TASK REQUIREMENTS>
Which of the lines in the records below hold the string "text"? Copy every one of them.

DATASET RECORDS>
§ §

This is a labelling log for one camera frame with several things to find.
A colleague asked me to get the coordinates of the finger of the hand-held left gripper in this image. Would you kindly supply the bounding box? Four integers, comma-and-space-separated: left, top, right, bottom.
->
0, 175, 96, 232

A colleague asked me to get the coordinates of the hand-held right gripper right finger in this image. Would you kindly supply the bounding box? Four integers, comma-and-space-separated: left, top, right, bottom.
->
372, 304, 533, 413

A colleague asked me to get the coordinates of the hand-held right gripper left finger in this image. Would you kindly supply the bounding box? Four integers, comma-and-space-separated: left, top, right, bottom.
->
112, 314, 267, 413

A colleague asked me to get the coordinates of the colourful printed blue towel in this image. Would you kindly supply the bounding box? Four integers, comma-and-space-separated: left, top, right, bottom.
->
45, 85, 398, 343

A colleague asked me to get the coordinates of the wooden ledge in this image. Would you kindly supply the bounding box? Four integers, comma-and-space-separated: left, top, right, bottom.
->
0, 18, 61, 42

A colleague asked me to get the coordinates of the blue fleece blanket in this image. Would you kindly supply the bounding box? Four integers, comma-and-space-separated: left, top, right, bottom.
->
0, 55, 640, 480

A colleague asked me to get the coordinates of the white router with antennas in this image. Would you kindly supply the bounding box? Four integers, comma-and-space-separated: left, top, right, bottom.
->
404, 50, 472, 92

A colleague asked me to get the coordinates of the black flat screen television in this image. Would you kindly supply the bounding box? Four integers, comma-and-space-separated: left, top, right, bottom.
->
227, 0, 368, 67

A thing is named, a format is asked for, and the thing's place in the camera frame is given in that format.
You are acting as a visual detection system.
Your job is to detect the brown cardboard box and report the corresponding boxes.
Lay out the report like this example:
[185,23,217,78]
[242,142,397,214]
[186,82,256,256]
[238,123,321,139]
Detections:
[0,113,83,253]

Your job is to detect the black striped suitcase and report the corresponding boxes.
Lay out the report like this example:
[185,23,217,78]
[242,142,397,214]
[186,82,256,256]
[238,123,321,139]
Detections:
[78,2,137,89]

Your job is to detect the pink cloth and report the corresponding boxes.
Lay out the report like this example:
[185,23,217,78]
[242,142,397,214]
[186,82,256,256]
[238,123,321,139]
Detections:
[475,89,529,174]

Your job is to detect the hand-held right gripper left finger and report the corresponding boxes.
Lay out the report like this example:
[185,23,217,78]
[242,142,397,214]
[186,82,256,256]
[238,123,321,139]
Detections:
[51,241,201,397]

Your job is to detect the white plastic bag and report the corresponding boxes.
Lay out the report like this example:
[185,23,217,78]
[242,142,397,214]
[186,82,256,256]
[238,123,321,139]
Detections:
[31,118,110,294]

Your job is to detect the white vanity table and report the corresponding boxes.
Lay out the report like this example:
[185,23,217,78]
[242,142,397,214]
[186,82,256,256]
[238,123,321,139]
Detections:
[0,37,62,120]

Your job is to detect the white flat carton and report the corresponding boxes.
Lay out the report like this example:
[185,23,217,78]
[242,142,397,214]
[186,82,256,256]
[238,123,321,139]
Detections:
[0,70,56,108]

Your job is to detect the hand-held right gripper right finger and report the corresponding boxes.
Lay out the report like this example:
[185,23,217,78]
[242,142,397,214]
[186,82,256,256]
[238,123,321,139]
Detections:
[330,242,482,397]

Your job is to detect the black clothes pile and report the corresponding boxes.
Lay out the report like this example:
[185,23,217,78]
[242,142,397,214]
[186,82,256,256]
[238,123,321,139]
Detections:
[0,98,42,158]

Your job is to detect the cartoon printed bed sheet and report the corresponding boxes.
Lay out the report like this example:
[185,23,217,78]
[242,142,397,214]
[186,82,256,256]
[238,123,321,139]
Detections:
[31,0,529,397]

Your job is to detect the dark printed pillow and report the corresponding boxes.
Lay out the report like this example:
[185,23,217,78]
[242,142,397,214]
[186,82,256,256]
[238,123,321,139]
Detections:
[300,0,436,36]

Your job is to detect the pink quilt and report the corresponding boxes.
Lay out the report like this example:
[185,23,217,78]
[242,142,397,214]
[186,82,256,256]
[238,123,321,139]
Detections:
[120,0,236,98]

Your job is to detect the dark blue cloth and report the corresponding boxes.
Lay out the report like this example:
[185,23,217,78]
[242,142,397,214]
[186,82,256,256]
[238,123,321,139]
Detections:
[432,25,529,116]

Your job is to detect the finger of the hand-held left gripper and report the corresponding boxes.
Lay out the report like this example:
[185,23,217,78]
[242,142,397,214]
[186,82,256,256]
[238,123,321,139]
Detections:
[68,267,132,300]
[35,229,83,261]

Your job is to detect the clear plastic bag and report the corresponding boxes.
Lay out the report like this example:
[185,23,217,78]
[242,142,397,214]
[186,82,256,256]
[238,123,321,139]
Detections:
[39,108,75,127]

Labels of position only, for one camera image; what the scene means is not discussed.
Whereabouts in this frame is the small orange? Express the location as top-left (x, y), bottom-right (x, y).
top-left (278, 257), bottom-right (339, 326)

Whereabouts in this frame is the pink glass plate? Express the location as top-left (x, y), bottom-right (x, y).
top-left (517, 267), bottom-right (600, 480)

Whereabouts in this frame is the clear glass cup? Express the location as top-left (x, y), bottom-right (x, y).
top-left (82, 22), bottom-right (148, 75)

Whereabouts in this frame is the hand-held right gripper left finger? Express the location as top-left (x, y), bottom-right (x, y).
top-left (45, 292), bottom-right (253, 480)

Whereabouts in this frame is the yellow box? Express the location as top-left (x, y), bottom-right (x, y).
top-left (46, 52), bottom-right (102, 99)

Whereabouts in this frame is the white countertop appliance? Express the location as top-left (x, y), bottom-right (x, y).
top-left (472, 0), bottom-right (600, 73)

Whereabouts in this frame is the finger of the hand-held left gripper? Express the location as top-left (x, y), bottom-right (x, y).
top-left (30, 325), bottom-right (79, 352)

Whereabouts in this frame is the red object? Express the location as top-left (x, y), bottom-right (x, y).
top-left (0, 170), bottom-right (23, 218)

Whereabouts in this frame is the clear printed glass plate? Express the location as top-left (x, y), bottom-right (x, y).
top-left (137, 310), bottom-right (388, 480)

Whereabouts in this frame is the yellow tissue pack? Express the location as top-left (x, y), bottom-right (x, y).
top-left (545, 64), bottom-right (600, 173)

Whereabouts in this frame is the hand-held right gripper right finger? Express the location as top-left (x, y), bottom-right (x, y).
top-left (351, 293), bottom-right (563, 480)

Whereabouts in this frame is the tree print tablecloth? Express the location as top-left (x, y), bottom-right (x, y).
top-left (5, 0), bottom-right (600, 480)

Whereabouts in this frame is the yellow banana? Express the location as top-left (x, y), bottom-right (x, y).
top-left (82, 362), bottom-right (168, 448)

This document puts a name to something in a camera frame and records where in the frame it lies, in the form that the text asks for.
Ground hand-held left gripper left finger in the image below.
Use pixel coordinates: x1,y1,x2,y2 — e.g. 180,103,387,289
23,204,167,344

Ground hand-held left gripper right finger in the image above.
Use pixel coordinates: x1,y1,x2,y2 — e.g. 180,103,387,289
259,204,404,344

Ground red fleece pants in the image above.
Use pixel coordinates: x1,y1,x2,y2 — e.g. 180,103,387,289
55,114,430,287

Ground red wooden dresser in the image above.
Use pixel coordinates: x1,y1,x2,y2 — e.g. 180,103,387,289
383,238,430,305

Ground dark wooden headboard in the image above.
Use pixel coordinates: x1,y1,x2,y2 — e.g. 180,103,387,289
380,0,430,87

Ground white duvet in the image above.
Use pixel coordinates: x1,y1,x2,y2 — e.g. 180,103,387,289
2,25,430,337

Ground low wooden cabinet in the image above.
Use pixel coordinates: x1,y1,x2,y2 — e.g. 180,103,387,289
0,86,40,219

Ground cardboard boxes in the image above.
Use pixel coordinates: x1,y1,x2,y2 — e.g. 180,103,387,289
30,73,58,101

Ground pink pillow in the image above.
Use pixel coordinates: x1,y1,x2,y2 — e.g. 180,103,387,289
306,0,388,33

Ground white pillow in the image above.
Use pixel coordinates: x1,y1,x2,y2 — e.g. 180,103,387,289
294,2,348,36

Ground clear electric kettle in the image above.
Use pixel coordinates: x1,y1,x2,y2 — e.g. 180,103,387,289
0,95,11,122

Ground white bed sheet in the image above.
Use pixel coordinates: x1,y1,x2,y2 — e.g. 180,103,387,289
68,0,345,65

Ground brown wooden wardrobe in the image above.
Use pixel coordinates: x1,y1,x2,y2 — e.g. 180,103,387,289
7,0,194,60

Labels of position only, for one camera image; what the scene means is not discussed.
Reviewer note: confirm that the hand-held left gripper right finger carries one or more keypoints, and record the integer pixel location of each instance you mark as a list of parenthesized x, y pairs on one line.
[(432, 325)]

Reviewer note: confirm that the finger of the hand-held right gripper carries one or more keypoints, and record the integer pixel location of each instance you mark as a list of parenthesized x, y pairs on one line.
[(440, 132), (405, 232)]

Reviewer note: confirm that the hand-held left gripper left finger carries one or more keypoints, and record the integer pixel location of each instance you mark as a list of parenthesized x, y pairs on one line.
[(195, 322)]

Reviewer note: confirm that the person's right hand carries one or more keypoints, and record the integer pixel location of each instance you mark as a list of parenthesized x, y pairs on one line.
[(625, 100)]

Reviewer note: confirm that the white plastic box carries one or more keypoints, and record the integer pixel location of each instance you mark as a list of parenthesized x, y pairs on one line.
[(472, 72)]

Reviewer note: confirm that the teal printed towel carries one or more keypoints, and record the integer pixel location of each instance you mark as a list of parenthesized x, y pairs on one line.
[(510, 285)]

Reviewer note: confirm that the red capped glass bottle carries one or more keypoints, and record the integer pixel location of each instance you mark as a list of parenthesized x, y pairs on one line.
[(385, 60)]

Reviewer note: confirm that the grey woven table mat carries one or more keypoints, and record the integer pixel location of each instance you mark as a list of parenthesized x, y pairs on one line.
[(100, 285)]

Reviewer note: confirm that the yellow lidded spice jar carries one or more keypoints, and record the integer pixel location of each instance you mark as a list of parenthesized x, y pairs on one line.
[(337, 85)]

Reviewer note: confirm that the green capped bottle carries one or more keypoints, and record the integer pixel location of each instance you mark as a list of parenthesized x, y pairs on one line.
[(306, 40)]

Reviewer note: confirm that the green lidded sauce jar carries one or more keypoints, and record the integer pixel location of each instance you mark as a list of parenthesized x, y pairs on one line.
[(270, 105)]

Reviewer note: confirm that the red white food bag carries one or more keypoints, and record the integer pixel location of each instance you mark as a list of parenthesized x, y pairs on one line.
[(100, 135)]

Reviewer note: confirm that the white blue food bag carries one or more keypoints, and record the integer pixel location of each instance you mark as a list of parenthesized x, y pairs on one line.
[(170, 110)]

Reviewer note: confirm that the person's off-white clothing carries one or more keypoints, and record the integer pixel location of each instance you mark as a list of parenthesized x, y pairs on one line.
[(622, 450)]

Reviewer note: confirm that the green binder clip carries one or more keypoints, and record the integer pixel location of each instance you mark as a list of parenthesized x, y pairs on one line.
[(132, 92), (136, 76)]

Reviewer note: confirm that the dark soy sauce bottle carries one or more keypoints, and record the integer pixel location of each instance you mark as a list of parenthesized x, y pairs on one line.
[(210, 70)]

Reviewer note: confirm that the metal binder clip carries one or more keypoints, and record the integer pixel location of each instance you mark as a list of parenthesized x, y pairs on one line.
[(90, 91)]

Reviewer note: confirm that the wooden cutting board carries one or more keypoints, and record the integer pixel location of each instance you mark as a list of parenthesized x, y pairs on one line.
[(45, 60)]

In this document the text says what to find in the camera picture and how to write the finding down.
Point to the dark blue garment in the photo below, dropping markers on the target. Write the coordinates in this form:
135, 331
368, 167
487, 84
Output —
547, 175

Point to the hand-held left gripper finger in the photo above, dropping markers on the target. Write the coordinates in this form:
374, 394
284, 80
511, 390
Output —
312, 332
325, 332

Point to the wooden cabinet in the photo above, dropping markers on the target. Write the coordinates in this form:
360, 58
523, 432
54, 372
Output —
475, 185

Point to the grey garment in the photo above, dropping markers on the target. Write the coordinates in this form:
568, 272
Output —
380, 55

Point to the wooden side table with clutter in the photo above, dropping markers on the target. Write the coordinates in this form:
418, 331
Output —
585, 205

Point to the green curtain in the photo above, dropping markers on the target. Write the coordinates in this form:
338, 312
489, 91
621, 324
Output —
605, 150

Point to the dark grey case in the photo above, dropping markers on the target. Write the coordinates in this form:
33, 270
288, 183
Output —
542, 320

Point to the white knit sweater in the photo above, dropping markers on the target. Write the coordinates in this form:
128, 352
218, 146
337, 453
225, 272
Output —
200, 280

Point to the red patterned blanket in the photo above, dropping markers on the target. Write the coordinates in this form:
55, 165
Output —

§ §

SOLUTION>
This document puts a name to something in a camera frame and records where in the frame it lies, in the form that the text asks for.
In this document the text says what to find in the camera picture and how to write the finding down.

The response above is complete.